The Texas Veterans Commission helps veteran entrepreneurs with aspects of starting their own business, including assistance with financing and creating a business plan, according to Kevin Barber, commissioner of the Texas Veterans Commission.
The Accelerated Credentialing to Employment (ACE) program provides qualifying Utah veterans and actively drilling National Guard and Reserve members with training assistance to help them secure a license or certification that could lead to finding a job, according to Gary Harter, executive director of Utah’s Department of Veterans and Military Affairs.
Eligible veterans can apply through their local town clerk to obtain free daily passes to state parks, according to Robert E. Burke, the director of the Office of Veterans Affairs.
The Virginia Transition Assistance Program (VTAP) supports the individual needs of transitioning service members and their spouses, including assistance with employment opportunities or enrollment in one of the state’s GI Bill-approved institutions, according to Annie Walker, deputy commissioner for Virginia Department of Veterans Services.
The VA Olympia Call Center in Washington helps veterans understand their benefits, receive their pensions and disability compensation, and connects them with other outside services in the area, according to Liza Narciso, assistant to the director of the Washington Department of Veterans Affairs.
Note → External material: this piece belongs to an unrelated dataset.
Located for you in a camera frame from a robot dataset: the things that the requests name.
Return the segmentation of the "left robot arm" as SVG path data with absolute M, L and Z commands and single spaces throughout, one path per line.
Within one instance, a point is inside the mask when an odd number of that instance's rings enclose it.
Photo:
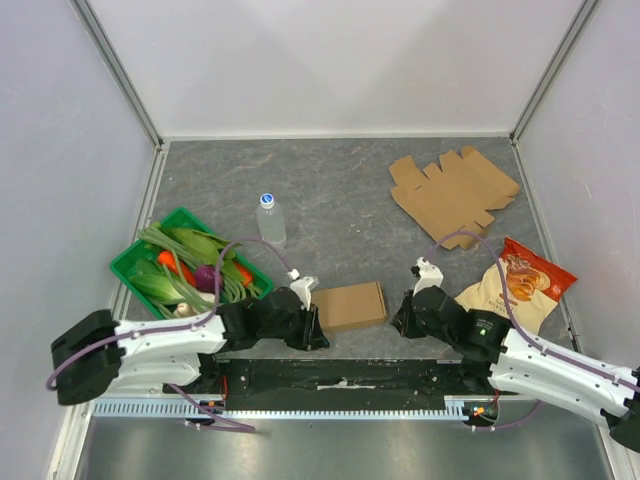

Veteran families who cannot afford to install a grave marker for their loved one may qualify for up to $380 from the Jack Bennett Fund to have the marker installed, according to cabinet secretary Dennis Davis.
The Assistance to Needy Veterans Grant Program provides emergency grants and payments to low-income veterans and has been used to help veterans in need of financial assistance during the COVID-19 pandemic, according to Donald Placidi Jr., the Division of Veterans Benefits administrator in the Wisconsin Department of Veterans Affairs.
Veterans in Wyoming who were not able to complete their high school graduation requirements entered military service during certain specified dates and were honorably discharged as veterans of World War II, the Korean War or the Vietnam War have the opportunity to apply for an honorary high school diploma, according to Tim Sheppard, executive director of the Wyoming Veterans Commission.